今回は艶あり白(真っ白)への塗装で承っていますので、まずは下地処理を行います。
カーボン地表面を#180のダブルアクションサンダーで研磨しました。表面の凸凹を削って平滑にしつつこの後塗るプライマー(サーフェーサー)が密着する為の足付け処理的な作業ですね。
アルミのリムはカーボンより低い箇所もあれば高くなっている箇所もあり、後者の場合ダブルアクションサンダーがガツガツと当たって削れてしまう為、フチは同じく#180のペーパーを使った手研磨で行います。
ちなみに長い間苦しめられて来た頚椎症はその後自転車フレームの塗装受付を止め、代わりに鍼灸師さんに勧められた懸垂と腕立て伏せをする事でかなり改善されました。どちらも首回りの筋肉を使う事が良かったみたいですね(ただ小物塗装はどうしても指から腕を使う事が多いからか利き腕は毎日攣っています)。
フチは最後にマスキングテープを剥がし、#240で研磨します。この時点でリムにペーパーが当たっても問題ありません(後にリムも全体を研磨しますので)。
そして巣穴です。全体に無数の小さい穴が開いているのですが、それらはこの後のプライマーとサーフェサー(充填効果のある中塗り塗料)で埋めるとして、これらは流石にそれでは埋まりませんのでパテを使います(実際はパテではありませんが)。
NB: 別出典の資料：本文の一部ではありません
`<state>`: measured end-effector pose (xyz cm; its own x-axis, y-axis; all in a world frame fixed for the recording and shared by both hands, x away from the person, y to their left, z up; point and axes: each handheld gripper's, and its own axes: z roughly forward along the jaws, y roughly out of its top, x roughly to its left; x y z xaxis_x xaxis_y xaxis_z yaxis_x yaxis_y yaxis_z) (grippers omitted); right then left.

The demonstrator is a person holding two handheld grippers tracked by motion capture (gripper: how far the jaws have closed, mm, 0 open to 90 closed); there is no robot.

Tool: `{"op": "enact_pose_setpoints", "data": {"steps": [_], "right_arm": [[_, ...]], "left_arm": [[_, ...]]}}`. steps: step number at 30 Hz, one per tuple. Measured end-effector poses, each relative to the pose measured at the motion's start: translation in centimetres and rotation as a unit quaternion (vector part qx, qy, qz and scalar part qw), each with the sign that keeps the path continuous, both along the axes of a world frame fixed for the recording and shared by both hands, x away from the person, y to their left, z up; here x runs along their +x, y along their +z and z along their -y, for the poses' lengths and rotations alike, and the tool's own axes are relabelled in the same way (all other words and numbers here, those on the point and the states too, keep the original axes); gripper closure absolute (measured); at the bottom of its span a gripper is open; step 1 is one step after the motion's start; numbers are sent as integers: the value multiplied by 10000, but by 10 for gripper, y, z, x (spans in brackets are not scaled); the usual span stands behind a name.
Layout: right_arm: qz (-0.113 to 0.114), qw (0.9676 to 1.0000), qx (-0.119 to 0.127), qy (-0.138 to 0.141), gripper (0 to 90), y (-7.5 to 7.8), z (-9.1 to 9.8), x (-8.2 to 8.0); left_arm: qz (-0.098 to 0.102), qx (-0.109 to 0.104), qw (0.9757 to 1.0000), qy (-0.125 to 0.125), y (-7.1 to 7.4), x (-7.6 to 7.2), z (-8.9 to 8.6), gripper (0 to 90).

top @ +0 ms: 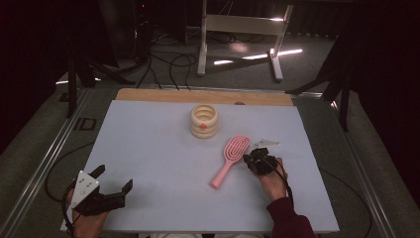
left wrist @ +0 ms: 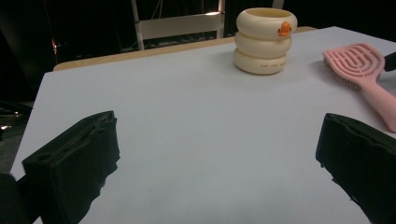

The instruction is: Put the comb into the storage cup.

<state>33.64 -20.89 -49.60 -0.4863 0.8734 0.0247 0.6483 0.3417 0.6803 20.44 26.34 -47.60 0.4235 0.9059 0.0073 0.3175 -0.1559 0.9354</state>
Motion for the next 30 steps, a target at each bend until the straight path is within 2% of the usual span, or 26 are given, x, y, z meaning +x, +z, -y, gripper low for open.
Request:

ただペーパーでは巣穴の奥まで当たらないので、ここでは真鍮ブラシを使います。本来ならサンドブラストが良さそうですが、カーボンにそれをやると穴が開いてしまいますので、足付け処理としてこちらを使う事にしました。
リムのアルミとカーボンとの隙間もこれをガシガシ擦って汚れを掻き出しつつ足付け処理を行います。
ちなみにいつもの様にウォッシュコンパウンドを使っても良いのですが、とにかくカーボン表面は巣穴だらけで、内部に水が浸透すると後でブリスター等厄介な事になりそうな気がしたので(嫌な予感がしたので)、サフェを塗るまでは空研ぎメインで行う事にしました。
使うのは3Mの構造用接着剤パネルボンドで、ひび割れて毛羽立った奥まで浸透するよう全方向から指で扱くようにして擦り込みます。
こちらの合わせ目に出来た巨大な巣穴群にもしっかり奥まで届くよう塗り込みます。
この後は一旦60℃40分程の熱を掛けて接着剤を硬化させ、余分を研磨→続けてエポキシ系プライマーサフェーサー→ウレタン系プライマーサーフェサーを塗る予定です。
それでは作業が進行しましたらまた紹介をさせて頂きます。どうぞもう少々お待ちくださいませ!